Nutrition Facts : Calories 263.6, Fat 21.9, SaturatedFat 3.1, Cholesterol 43.2, Sodium 177.9, Carbohydrate 12.1, Fiber 6.2, Sugar 3.2, Protein 8.5

Tips:

  • For the freshest shrimp salad, use wild-caught shrimp whenever possible.
  • If you're short on time, you can use pre-cooked shrimp.
  • Be sure to devein and peel the shrimp before cooking.
  • Don't overcook the shrimp, or they will become tough.
  • Allow the shrimp to cool completely before adding them to the salad.
  • Use a variety of vegetables in your salad for added flavor and texture.
  • Be sure to chop the vegetables into small pieces so that they are easy to eat.
  • Use a light and flavorful dressing for your salad.
  • Serve the salad immediately, or store it in the refrigerator for later.

Conclusion:

Shrimp salad with cilantro lime vinaigrette is a refreshing and flavorful dish that is perfect for summer gatherings.
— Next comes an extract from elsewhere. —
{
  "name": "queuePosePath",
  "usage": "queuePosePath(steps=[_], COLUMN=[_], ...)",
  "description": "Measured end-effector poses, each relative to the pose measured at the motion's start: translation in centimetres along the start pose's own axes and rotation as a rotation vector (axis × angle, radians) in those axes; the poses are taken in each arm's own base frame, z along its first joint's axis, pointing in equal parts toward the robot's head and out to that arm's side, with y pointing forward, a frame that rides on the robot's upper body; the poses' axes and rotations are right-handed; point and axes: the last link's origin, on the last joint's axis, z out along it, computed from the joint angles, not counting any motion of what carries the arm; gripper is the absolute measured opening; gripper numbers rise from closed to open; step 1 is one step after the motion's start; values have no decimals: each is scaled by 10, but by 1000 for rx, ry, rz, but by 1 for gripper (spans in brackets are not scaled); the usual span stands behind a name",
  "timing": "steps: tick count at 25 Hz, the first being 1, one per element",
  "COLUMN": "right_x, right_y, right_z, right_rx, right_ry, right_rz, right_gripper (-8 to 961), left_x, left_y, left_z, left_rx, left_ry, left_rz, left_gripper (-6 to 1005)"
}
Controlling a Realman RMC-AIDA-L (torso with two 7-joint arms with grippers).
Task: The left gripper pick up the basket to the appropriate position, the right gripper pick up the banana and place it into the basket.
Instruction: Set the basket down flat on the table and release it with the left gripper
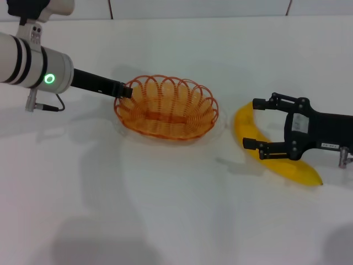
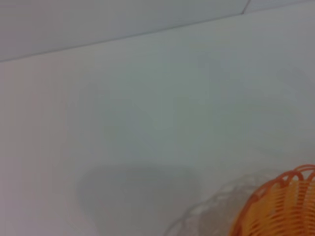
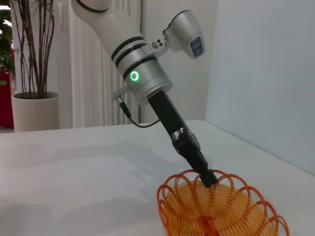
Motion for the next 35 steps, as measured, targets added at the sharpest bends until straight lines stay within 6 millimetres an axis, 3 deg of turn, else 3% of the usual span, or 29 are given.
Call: queuePosePath(steps=[28, 33, 35], right_x=[1, 2, 3], right_y=[0, 1, 1], right_z=[-1, -3, -4], right_rx=[10, 17, 22], right_ry=[-2, -4, -4], right_rz=[3, 9, 12], right_gripper=[876, 876, 876], left_x=[-2, 1, 5], left_y=[-4, -3, -6], left_z=[1, -2, -13], left_rx=[23, 25, 37], left_ry=[6, 14, 48], left_rz=[-22, 5, 47], left_gripper=[115, 277, 357])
It is easy to make and can be tailored to your own taste preferences. The combination of shrimp, avocado, tomato, and cucumber is a classic, but you can also add other vegetables, such as bell pepper, corn, or black beans. The cilantro lime vinaigrette adds a bright and tangy flavor to the salad. This salad is a great way to enjoy fresh seafood and vegetables. It is also a healthy and delicious option for lunch or dinner.